Task prompt:
Work out how many lines below contain the word "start". Only the number is wanted.

Supplied material:
<<<<

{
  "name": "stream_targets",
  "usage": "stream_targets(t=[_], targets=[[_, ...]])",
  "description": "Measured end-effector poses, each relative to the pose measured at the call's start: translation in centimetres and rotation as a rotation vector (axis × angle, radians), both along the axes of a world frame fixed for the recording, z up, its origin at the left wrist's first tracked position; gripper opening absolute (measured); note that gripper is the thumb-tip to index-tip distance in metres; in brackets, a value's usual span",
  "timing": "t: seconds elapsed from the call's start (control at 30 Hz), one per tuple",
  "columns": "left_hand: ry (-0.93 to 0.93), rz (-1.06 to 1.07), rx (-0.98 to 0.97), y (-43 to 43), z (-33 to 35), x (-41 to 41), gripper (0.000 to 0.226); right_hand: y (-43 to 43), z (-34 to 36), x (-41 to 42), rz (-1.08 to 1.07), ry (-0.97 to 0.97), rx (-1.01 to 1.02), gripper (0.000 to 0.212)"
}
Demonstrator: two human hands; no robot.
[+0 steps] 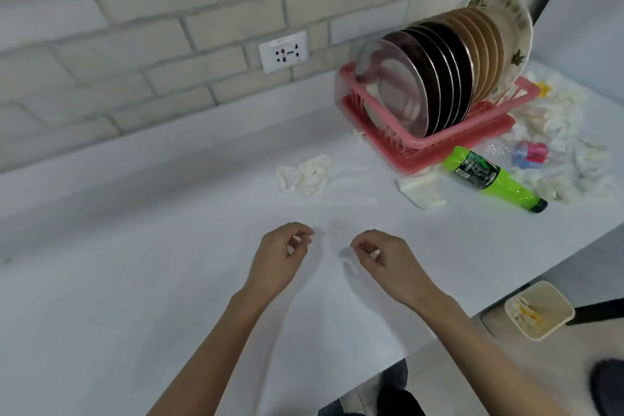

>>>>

Solution for this problem:
2